From the first line of the records down to the one that holds "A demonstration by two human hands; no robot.", transcribe each line exactly and add nothing.

Listed entries:
■ ■ ■ ■ ■ ■ ■

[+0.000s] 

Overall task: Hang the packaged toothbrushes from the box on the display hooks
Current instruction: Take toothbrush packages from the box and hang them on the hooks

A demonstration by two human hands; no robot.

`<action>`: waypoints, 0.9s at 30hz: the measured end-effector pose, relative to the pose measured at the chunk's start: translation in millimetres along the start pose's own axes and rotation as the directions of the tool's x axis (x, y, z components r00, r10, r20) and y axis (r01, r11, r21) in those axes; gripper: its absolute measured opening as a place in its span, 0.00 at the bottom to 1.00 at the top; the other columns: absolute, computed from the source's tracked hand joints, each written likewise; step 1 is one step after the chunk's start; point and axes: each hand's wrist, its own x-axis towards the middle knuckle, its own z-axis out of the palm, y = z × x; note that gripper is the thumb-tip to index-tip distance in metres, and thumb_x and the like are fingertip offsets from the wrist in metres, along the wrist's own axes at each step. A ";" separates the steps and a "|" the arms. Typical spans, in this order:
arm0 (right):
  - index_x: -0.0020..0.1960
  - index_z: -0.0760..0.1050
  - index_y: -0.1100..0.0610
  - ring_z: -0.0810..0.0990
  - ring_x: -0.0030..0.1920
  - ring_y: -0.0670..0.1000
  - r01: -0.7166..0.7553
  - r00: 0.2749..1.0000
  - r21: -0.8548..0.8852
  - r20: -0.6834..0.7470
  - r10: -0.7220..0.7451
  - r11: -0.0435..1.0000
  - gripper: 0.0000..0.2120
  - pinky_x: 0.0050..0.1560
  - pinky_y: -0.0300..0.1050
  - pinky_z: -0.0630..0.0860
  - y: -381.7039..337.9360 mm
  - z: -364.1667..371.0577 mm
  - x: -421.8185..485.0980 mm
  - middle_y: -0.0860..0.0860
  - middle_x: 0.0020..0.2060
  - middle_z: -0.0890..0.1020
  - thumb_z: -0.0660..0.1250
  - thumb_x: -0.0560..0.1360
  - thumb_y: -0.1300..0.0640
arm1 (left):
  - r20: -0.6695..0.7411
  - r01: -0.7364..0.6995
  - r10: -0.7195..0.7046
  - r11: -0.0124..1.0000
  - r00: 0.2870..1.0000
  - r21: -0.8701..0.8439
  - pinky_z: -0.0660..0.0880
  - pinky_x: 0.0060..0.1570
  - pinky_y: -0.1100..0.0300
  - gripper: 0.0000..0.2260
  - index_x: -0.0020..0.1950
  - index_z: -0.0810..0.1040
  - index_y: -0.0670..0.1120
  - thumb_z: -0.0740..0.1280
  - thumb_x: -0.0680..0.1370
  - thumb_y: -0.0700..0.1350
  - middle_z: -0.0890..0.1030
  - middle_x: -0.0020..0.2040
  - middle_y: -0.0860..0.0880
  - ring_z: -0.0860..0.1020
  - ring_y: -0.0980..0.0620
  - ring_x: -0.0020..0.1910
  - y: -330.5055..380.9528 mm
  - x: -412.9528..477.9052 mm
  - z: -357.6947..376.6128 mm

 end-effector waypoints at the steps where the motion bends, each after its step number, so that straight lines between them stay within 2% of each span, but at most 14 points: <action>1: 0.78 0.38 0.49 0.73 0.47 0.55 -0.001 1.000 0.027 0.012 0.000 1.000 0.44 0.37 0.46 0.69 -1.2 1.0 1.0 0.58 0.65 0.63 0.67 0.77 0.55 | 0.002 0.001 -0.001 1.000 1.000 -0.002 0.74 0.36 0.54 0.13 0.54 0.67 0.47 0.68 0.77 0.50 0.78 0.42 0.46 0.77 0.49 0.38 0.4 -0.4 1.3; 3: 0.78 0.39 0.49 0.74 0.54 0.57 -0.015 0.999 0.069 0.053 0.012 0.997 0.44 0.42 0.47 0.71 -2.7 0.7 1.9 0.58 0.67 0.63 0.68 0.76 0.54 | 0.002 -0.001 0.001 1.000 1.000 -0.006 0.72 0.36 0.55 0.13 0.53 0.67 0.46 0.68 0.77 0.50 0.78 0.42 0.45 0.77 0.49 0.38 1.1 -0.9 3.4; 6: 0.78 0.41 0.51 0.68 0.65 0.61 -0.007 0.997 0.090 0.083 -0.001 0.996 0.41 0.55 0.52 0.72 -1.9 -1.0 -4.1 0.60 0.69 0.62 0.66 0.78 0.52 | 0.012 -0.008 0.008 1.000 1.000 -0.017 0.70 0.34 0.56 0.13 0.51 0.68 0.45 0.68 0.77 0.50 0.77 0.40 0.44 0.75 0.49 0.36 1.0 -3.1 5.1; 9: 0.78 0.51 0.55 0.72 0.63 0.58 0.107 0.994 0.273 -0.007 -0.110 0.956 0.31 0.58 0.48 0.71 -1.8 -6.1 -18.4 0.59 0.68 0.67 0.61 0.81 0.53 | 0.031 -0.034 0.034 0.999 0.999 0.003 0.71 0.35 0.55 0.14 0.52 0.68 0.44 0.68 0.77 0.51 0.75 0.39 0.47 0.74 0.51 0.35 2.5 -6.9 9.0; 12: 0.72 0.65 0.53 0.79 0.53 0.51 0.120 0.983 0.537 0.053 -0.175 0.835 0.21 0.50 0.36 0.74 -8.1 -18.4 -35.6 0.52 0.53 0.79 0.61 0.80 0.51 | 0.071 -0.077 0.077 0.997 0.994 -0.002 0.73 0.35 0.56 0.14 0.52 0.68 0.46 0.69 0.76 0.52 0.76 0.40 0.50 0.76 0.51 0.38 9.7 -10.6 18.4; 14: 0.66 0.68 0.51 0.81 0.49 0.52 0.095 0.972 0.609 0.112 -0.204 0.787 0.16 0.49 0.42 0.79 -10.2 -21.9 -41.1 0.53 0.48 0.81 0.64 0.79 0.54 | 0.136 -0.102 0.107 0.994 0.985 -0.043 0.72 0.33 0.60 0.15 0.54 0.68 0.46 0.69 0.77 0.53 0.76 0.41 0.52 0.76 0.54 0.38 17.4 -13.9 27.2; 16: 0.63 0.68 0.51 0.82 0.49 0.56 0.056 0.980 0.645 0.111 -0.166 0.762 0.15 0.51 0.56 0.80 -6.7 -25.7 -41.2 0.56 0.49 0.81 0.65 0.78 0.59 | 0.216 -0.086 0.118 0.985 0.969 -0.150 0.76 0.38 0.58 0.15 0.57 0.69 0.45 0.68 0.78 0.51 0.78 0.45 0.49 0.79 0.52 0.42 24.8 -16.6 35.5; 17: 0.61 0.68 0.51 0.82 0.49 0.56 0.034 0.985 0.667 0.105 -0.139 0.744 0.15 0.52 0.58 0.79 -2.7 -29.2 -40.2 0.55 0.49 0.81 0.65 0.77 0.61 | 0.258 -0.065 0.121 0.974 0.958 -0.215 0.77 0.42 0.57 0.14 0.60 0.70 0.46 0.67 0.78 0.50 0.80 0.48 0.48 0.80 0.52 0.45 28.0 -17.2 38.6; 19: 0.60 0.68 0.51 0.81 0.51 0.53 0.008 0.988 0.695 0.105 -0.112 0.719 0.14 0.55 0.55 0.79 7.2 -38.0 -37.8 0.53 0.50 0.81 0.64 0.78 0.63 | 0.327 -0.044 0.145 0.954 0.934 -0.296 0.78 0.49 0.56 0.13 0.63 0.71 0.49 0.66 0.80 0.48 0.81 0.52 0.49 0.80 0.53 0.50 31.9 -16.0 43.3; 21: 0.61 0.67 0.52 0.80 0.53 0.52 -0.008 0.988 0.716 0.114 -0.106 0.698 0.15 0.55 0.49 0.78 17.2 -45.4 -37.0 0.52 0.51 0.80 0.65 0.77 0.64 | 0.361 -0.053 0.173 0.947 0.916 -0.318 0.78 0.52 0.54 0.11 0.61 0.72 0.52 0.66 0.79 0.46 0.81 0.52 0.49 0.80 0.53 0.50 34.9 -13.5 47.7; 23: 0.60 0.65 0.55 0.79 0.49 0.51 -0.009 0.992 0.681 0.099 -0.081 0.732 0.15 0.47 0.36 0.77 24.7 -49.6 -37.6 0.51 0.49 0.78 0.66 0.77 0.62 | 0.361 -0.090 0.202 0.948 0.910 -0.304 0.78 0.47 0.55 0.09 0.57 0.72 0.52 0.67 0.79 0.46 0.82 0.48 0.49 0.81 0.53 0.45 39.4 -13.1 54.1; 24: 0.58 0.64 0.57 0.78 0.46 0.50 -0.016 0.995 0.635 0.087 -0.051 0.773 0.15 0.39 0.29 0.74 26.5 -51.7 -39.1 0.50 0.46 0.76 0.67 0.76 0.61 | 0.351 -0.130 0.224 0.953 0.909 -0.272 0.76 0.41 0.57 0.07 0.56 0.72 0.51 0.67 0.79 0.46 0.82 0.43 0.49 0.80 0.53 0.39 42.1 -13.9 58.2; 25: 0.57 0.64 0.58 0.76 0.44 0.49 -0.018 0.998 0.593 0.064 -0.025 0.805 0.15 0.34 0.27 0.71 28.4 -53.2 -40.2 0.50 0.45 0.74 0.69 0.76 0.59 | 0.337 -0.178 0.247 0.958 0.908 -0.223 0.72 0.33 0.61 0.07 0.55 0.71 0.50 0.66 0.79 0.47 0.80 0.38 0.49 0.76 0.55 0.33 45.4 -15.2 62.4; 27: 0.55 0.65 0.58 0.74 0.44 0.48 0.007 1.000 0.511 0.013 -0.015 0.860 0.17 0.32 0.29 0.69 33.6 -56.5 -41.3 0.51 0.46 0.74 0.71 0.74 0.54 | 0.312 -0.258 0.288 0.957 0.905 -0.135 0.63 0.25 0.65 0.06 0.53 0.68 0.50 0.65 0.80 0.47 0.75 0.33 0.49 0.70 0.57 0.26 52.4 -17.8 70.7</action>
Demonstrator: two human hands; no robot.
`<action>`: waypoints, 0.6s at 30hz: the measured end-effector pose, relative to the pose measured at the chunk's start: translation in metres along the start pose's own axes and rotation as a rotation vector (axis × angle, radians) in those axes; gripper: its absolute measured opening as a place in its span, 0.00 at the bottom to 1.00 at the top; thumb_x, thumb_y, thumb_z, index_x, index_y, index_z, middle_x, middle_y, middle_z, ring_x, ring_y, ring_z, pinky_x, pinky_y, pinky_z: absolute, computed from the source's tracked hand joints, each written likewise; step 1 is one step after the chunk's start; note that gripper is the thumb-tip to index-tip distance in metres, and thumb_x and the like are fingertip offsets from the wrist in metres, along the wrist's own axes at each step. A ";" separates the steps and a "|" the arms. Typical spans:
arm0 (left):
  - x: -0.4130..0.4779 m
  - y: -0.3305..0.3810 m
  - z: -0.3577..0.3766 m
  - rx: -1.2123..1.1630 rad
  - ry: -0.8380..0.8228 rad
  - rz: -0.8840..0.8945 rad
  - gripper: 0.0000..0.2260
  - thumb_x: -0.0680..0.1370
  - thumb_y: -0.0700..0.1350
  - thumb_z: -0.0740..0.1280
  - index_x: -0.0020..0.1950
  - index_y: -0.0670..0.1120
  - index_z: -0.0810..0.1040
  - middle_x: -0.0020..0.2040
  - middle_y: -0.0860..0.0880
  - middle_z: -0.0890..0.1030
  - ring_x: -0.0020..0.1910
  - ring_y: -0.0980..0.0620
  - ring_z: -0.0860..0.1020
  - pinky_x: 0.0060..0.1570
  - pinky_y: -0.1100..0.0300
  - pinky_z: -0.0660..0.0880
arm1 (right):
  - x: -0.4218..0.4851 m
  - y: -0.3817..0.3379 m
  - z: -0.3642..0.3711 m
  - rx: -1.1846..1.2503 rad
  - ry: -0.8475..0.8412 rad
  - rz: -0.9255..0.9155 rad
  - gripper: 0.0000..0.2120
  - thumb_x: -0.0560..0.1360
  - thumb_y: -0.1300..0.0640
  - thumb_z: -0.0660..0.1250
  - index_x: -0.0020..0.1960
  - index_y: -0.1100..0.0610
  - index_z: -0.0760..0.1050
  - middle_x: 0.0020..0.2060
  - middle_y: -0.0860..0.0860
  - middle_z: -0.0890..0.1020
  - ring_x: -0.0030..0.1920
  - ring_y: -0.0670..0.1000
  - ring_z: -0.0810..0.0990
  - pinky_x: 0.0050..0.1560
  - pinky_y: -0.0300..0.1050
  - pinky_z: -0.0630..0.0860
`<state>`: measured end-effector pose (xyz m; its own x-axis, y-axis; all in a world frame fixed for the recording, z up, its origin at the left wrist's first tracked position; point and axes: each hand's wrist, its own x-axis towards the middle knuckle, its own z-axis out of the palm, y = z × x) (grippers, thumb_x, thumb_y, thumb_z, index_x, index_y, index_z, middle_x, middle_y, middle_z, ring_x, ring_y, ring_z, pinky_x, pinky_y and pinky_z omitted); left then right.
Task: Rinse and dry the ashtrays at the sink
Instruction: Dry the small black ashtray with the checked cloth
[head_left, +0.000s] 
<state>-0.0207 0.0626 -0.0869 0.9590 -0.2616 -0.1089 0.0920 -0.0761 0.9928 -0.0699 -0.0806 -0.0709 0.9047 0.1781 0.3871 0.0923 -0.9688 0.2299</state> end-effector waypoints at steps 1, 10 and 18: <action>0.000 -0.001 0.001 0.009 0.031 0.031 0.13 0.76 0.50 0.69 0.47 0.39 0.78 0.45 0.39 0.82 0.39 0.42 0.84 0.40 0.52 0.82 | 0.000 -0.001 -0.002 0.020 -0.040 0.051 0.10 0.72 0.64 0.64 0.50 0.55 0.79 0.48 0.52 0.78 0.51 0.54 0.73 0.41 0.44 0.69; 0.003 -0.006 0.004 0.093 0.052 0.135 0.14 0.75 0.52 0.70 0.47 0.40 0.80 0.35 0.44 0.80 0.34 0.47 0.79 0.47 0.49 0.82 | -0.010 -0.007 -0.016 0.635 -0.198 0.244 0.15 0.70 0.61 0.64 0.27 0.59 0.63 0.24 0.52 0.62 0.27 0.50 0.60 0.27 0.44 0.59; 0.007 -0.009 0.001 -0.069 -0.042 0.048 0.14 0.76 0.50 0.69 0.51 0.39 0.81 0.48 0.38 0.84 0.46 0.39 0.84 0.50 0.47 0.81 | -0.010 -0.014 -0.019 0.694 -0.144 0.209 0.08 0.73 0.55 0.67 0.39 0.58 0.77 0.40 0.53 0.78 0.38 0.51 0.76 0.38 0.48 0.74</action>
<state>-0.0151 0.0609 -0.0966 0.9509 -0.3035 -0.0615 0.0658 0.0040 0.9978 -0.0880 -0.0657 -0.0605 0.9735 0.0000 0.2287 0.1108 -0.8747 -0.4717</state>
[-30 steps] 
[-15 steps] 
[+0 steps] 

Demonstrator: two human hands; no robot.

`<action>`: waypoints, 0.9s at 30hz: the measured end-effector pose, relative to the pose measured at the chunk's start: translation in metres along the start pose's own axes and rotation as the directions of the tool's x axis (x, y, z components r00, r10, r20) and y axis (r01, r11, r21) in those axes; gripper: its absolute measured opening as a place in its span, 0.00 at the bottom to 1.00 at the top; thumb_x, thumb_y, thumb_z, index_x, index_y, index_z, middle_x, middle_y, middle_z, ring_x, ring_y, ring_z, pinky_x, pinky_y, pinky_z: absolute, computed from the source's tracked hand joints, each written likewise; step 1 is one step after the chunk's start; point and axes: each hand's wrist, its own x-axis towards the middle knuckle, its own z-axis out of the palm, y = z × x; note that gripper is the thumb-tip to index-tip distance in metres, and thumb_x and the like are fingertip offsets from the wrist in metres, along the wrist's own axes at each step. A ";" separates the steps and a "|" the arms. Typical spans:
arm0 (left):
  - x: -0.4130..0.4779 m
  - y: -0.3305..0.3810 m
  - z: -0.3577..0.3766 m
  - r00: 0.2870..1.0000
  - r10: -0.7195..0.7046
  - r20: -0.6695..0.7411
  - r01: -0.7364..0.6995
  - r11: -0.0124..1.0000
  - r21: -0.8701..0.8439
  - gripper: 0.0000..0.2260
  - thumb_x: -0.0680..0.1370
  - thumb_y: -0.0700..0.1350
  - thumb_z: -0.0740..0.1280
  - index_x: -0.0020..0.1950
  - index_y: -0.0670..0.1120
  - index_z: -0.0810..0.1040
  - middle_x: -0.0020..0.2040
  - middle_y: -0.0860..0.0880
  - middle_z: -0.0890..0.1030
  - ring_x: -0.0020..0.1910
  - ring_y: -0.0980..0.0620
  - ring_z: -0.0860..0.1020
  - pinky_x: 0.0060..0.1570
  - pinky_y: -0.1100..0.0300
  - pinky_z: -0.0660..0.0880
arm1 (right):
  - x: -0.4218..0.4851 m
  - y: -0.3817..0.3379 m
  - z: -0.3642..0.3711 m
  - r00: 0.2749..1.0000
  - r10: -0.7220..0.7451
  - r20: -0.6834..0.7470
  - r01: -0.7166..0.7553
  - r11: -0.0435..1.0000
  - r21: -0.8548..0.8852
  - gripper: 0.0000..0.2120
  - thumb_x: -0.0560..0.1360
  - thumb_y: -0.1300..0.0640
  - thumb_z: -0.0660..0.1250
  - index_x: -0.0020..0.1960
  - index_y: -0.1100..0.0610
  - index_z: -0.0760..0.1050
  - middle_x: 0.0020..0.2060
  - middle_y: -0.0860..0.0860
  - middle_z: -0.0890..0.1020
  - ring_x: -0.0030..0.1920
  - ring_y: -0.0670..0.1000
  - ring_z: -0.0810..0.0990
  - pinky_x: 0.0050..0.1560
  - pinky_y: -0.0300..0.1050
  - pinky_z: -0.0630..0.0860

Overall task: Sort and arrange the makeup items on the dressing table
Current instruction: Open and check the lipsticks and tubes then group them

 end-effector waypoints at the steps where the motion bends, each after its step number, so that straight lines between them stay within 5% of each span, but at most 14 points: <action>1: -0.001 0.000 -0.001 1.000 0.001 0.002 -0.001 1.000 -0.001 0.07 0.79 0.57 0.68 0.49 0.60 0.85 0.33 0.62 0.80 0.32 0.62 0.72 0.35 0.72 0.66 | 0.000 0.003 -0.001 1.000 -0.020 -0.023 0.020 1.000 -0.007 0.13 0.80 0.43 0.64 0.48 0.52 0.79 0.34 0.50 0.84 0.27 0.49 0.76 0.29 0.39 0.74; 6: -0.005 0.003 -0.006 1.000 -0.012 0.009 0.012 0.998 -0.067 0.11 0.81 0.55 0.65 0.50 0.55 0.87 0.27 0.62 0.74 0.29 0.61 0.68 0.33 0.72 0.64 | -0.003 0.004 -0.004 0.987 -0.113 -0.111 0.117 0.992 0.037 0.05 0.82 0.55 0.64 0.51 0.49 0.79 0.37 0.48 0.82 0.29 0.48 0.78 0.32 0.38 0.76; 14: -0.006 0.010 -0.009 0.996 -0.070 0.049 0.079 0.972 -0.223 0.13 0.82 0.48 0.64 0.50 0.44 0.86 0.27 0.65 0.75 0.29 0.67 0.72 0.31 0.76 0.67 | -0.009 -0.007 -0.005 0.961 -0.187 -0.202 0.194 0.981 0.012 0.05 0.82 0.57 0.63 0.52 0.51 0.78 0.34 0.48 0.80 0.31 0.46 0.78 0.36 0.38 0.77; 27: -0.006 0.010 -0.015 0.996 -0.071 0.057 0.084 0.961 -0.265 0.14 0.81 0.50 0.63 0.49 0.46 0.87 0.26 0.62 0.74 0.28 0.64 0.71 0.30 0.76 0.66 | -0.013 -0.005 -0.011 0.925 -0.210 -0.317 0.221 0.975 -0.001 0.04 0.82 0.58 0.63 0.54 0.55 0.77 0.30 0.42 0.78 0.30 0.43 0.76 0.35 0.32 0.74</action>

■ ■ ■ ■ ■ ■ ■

Written answer:
[+0.000s] 

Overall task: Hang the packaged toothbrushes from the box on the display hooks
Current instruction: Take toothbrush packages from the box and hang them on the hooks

A demonstration by two human hands; no robot.

The exercise concludes with this answer.